Dépoussiérer par le slam
Au terme de dix jours d’alternance de poésie classique et moderne, changement radical de registre : c’est le slam qui était cette fois à l’honneur, loin d’être célébré tel un art mineur. L’acteur et poète Majd Mastoura a triomphé avec le spectacle Moi plusieurs, en galvanisant une “salle des jeunes créateurs” qui affichait complet.
Dans la plus pure tradition de l’art de rue hybride, alliant slam, déclamation poétique, et tableaux chorégraphiés servis par une audacieuse mise en scène théâtrale, les quatre jeunes artistes Majd Mastoura, Souha Bakhta, Lilia Ben Romdhane et Hamdi Mejdoub, ont clos les festivités en apothéose.
Un spectacle surprenant d’audace, qui a assurément rompu avec l’atmosphère compassée de la cérémonie de remise des prix et de l’hommage aux anciens.
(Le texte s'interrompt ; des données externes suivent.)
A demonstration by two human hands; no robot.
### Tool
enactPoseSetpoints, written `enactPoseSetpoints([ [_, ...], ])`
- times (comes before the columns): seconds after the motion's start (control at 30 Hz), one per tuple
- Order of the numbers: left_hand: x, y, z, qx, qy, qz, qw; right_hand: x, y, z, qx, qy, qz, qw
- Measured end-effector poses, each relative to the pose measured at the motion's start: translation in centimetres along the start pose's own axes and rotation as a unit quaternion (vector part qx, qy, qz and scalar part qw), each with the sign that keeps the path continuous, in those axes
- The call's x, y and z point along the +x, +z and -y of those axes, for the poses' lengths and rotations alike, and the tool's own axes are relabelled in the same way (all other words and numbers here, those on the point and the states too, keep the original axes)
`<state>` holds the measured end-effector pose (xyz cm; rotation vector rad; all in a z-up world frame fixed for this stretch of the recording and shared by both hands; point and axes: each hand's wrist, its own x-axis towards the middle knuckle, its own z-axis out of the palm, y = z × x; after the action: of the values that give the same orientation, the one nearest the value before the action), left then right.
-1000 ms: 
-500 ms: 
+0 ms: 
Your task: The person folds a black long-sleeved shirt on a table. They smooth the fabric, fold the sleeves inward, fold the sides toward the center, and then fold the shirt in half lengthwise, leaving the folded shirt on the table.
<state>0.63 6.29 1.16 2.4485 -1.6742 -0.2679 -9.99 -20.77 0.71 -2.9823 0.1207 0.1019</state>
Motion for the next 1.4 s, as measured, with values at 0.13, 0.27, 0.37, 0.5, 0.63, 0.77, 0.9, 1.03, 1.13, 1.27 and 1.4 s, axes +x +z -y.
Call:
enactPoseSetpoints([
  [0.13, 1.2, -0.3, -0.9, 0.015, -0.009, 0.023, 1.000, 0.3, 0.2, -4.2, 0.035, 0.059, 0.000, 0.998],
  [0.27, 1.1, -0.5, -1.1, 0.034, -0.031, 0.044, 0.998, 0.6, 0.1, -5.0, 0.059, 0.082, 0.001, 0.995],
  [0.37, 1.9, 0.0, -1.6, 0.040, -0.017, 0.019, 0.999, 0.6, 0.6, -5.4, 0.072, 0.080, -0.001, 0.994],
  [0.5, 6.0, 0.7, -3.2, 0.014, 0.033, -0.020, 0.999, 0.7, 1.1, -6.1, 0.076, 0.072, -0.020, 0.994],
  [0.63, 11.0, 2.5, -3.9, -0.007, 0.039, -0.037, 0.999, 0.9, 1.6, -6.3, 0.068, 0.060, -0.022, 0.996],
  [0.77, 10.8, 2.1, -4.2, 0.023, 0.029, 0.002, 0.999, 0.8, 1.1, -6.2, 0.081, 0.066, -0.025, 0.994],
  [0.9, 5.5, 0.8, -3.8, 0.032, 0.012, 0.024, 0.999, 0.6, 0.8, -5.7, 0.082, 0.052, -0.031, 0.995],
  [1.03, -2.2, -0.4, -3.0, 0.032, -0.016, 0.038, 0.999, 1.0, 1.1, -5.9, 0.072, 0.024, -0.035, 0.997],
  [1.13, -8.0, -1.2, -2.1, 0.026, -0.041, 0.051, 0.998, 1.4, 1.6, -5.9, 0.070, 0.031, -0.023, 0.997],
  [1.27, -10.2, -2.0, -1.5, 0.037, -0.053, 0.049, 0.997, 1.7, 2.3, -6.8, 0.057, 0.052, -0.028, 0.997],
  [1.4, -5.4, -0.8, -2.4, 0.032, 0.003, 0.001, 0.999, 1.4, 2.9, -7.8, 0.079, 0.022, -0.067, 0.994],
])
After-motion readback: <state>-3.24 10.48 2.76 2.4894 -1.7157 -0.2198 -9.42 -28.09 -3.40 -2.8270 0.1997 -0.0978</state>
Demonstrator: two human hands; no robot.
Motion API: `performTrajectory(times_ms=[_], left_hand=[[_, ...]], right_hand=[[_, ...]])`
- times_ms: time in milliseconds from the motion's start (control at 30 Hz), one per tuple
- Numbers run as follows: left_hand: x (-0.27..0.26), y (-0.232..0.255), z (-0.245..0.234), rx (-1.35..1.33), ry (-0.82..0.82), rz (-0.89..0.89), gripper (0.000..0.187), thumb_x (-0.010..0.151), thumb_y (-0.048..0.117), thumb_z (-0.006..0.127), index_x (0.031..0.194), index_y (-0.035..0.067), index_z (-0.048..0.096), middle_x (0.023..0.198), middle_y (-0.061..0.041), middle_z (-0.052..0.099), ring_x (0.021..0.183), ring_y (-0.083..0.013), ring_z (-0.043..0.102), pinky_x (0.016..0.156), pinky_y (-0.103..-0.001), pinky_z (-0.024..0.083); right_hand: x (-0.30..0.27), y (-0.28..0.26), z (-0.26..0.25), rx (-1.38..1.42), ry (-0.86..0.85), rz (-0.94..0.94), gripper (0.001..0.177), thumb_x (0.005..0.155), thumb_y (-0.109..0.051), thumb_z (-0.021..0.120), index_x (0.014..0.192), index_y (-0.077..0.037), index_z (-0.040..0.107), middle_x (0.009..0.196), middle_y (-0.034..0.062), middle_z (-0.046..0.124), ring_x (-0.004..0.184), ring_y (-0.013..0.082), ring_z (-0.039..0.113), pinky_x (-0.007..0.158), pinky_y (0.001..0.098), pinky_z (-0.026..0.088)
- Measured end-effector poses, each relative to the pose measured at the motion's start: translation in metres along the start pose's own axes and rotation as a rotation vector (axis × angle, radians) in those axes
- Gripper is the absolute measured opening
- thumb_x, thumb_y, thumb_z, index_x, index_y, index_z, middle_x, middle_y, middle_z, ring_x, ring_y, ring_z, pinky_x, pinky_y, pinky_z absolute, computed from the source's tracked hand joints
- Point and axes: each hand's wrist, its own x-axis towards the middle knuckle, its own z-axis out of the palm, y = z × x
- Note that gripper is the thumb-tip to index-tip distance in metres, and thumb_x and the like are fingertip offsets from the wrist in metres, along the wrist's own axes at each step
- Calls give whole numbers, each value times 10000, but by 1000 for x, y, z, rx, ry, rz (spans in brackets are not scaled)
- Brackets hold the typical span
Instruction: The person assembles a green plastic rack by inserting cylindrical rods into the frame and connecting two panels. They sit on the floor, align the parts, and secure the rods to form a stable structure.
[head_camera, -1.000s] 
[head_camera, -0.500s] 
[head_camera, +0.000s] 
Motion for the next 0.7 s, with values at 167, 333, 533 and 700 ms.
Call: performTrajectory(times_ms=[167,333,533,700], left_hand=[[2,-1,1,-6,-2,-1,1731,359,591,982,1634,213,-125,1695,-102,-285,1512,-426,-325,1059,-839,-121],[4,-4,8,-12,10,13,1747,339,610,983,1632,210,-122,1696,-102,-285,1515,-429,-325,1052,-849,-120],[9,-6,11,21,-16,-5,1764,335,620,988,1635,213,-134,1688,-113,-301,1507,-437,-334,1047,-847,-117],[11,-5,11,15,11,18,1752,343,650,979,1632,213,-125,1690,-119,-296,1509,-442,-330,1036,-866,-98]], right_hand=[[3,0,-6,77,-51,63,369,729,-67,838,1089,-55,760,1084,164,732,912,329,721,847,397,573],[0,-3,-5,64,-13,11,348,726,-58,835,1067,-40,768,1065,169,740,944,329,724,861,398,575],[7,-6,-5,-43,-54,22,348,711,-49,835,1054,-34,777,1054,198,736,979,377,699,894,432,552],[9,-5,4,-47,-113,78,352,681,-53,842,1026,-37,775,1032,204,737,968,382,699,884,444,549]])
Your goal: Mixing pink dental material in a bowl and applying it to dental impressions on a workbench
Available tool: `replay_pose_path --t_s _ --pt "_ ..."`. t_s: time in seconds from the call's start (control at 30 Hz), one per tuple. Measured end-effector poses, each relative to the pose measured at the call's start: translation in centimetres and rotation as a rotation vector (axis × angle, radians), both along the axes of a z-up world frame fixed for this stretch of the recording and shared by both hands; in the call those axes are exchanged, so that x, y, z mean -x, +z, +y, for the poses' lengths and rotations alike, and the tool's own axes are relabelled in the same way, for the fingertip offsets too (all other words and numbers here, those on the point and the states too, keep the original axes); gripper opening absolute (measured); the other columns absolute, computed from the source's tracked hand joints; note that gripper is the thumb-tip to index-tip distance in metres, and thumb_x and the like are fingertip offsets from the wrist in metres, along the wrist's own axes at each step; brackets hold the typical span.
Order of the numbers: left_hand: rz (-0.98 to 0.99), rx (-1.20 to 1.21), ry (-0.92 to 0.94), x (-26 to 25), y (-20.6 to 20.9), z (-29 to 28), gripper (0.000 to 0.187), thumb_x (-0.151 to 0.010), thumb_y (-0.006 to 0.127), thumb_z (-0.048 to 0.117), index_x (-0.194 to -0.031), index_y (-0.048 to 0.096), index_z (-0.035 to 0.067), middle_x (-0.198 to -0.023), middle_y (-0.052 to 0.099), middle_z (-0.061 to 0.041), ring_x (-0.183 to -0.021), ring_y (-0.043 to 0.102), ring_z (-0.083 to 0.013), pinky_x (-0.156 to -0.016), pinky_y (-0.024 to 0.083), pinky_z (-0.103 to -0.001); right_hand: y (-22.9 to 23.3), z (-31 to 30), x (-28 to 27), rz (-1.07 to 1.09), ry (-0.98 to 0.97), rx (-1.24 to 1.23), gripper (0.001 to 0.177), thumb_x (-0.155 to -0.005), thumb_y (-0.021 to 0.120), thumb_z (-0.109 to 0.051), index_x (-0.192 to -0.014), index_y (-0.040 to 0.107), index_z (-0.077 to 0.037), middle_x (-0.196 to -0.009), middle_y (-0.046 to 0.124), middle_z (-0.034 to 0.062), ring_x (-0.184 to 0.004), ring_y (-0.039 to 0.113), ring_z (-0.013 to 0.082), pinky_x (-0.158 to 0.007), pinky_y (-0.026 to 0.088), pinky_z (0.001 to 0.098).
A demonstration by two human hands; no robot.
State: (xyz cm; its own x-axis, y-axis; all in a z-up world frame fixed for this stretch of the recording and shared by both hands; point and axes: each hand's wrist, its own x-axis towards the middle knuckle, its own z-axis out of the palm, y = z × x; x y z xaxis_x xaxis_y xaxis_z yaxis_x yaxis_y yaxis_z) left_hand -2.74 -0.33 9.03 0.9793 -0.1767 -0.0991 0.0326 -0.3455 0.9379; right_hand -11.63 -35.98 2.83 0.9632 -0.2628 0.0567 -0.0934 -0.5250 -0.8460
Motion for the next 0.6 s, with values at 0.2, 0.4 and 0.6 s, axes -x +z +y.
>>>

Laissant comme dernière impression le sentiment que les enfants de la révolution se sont finalement approprié les lieux d’une Cité de la culture qui ne leur était initialement pas destinée.
Jamila Mejri
"On ne pouvait pas accueillir tous les poétes"
Certains critiques littéraires vous ont adressé des reproches quant à ce qu’ils considèrent comme l’exclusion de nombreux poètes tunisiens connus. Qu’en est-il de ces omissions ?
Il est évident que nous avons dû procéder à des choix. Cette édition des JPC ne pouvait pas accueillir tous les poètes de la place, mais je peux vous assurer qu’il n’y a eu aucune volonté d’exclusion de notre côté. Faire la part belle aux poètes des pays arabes voisins est un choix assumé et en accord par ailleurs avec les traditions d’hospitalité des Tunisiens.
La veuve du poète et ancien opposant Sghaïer Ouled Ahmed se plaint d’une récupération du nom de son mari par le ministère de tutelle. Ce grief est-il fondé ?
Nous avons décidé de rendre hommage à Sghaïer Ouled Ahmed qui est une figure nationale appartenant à tous les Tunisiens. Je ne comprends donc pas la position de son épouse, d’autant que Ouled Ahmed était un ami de longue date pour qui j’avais la plus grande estime.